Your task is to find every line of the data that holds the string "this" and copy it.

(Information shown Opens)

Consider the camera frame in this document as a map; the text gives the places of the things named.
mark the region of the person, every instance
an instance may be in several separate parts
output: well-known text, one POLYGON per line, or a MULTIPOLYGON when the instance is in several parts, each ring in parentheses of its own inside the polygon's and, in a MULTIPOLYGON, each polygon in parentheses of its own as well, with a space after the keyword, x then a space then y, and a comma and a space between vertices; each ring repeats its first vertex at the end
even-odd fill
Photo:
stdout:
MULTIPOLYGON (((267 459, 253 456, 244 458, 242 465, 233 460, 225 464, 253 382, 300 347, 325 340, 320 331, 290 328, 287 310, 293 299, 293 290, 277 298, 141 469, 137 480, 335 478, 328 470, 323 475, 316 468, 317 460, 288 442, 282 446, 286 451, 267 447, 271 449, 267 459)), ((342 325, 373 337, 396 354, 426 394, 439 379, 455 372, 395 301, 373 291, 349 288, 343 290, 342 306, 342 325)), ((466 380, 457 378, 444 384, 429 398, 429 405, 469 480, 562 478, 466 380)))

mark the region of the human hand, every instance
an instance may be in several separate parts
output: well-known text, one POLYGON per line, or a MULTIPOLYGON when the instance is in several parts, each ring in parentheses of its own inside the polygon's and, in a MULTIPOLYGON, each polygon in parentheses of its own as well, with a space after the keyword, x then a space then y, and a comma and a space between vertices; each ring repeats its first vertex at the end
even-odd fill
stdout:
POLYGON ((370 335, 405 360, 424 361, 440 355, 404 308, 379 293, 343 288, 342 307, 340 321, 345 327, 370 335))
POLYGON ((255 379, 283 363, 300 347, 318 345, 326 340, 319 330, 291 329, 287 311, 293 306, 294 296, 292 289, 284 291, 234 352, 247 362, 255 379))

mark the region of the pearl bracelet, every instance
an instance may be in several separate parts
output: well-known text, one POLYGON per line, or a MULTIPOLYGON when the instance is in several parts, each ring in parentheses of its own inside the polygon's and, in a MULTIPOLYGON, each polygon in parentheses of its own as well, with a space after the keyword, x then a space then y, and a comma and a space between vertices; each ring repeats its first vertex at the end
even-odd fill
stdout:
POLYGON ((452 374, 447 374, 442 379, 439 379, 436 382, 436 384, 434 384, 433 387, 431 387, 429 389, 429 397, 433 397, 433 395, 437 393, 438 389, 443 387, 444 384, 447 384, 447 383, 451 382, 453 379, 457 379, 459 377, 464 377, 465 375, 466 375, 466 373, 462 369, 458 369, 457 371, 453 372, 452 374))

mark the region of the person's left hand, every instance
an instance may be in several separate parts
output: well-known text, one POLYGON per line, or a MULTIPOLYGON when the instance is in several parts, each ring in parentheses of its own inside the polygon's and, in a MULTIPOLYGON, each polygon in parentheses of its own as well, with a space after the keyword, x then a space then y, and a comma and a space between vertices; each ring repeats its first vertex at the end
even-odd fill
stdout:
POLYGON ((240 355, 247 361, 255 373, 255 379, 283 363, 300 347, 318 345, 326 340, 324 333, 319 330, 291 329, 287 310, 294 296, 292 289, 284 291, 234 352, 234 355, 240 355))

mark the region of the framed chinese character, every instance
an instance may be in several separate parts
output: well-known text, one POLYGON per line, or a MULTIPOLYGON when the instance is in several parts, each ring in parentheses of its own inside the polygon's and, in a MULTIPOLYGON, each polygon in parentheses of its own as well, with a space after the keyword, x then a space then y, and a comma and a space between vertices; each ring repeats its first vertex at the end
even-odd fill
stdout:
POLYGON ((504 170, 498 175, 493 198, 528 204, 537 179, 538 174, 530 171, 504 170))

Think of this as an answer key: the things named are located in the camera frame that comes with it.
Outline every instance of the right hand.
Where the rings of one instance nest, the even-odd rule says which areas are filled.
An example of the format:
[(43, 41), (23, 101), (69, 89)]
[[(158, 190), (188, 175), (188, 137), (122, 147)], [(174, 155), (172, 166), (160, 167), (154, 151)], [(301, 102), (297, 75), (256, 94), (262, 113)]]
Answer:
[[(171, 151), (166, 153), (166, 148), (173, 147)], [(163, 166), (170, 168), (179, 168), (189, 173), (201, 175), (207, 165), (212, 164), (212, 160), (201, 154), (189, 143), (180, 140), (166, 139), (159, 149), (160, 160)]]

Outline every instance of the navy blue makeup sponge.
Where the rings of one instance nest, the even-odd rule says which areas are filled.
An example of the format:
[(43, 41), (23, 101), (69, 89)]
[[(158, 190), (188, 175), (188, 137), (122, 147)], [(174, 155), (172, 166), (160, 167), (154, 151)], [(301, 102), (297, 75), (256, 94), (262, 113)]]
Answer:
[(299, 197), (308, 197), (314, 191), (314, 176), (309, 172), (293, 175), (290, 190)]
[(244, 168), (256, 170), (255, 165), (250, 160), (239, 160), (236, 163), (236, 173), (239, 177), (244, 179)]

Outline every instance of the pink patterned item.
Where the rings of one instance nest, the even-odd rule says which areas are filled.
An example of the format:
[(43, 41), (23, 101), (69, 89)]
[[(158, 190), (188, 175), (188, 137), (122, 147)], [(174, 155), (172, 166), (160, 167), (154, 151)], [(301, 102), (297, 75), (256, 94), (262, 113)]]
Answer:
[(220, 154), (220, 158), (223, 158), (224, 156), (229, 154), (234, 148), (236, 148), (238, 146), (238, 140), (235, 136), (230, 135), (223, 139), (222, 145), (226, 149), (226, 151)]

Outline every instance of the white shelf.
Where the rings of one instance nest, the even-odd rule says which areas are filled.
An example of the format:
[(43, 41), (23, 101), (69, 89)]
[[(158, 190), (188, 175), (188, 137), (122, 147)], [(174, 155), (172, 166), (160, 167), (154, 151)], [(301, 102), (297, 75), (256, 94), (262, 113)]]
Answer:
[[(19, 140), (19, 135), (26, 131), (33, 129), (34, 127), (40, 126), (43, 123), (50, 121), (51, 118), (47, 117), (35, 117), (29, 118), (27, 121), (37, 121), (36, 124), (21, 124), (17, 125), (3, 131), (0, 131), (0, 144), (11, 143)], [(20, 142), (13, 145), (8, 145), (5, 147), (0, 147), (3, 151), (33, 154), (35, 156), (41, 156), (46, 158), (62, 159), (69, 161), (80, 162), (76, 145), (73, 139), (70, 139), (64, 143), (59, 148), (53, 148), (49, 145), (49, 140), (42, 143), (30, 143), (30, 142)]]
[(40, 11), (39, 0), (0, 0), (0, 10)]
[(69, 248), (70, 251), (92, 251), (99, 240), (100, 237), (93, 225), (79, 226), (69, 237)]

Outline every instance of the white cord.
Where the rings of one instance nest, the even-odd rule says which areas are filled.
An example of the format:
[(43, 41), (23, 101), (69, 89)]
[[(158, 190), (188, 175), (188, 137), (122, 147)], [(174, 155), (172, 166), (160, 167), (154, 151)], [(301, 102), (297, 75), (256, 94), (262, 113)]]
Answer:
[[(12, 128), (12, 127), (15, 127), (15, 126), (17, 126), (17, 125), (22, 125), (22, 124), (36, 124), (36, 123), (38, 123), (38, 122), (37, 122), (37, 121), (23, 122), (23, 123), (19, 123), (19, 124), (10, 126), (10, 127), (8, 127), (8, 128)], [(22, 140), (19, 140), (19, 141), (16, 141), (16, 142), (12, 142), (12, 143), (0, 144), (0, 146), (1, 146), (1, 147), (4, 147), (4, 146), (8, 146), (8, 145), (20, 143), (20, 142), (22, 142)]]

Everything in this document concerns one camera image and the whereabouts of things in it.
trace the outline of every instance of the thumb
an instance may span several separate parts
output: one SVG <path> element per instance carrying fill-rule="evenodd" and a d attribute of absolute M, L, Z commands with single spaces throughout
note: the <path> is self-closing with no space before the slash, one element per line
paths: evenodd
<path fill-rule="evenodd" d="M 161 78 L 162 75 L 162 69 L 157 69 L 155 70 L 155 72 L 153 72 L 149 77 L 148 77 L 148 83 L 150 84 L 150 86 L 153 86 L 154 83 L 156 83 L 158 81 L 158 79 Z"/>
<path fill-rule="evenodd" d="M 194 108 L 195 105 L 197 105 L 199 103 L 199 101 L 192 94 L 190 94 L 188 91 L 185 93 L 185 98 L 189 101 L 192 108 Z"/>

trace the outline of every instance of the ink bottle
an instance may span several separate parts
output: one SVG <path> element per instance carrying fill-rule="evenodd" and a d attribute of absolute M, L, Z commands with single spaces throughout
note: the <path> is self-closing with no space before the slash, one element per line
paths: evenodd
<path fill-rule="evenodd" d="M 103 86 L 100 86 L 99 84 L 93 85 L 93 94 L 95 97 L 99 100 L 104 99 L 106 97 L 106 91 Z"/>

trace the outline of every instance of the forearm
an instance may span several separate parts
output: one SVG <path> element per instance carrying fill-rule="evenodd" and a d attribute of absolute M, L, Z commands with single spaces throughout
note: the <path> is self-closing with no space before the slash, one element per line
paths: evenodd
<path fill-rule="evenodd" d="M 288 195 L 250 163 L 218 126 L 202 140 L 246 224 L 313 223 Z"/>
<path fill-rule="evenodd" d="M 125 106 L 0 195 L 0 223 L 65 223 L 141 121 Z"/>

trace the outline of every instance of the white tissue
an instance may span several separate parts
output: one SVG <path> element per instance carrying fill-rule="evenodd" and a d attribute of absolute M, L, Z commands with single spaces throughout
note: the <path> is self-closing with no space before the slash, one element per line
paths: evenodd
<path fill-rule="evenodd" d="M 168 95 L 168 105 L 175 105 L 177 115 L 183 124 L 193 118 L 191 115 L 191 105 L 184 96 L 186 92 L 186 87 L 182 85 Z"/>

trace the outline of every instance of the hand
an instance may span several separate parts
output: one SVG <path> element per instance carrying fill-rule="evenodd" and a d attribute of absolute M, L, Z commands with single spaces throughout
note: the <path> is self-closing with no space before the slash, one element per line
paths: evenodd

(Information shown Closes)

--- Answer area ---
Consider the camera frame in this document as a map; the text gives the places of the things named.
Think of this as an answer key: the things named are located in the camera frame that comes with it.
Everything in this document concerns one camera image and the whereabouts of things in it.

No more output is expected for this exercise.